• EXERCISE DIRECTIONS
Please filter the listing below and copy out the lines that hold "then".

• DATA SECTION
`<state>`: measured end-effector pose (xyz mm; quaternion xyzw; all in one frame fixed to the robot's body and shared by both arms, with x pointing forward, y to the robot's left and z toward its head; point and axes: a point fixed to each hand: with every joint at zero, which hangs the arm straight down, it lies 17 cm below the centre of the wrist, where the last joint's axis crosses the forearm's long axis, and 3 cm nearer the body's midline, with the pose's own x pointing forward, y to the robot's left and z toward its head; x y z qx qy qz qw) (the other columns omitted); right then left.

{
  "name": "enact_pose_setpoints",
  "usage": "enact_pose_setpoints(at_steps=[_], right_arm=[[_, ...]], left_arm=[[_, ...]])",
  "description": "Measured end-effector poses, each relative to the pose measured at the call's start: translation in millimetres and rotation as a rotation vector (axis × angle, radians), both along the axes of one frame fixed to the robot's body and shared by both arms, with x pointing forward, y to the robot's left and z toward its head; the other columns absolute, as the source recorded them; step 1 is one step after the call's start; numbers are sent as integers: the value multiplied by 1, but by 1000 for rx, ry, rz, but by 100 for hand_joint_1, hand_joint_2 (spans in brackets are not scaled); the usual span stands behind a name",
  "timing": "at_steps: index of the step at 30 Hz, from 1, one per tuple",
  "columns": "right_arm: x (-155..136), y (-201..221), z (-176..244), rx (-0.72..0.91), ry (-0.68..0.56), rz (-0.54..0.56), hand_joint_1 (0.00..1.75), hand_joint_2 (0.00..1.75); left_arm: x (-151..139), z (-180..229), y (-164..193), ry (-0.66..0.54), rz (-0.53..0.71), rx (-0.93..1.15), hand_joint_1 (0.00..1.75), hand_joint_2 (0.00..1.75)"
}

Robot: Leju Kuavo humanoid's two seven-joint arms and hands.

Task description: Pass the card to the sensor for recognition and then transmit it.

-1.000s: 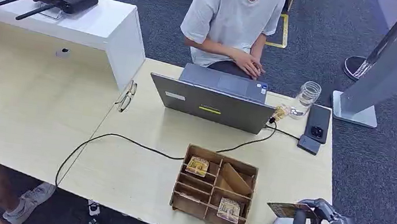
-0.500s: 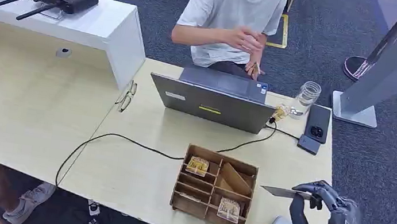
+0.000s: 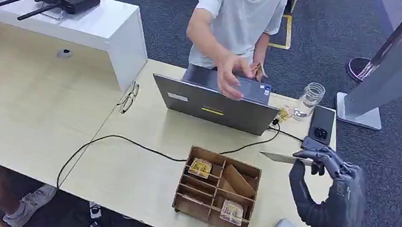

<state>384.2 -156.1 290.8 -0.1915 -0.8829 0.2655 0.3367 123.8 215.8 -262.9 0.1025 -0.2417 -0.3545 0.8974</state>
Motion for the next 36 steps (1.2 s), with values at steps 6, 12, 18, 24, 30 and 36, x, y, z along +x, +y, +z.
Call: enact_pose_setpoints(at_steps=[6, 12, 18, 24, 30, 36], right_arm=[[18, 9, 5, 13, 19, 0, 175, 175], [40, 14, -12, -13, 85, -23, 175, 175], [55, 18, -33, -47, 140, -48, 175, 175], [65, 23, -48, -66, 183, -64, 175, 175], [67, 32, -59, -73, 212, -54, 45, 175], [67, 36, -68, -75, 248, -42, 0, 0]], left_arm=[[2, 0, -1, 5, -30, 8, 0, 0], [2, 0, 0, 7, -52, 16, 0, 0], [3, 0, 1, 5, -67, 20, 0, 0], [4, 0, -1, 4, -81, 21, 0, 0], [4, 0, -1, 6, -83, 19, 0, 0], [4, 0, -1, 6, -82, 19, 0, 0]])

• TASK RESPONSE
`<state>`: measured end-effector pose (xyz mm; quaternion xyzw; all in one frame fixed to the robot's body and shared by both arms, with x pointing forward, y to the robot's left and z toward its head; point and axes: a point fixed to each hand: with every joint at zero, which hangs the arm straight down, it lies 17 cm below the centre of the wrist, where the last joint's axis crosses the forearm's long axis, and 3 cm nearer the body's midline, with the pose's own x pointing forward, y to the robot's left and z toward its head; x y z qx qy qz qw) (the other columns omitted); right then left.
Task description: Pass the card to the sensor for recognition and then transmit it.

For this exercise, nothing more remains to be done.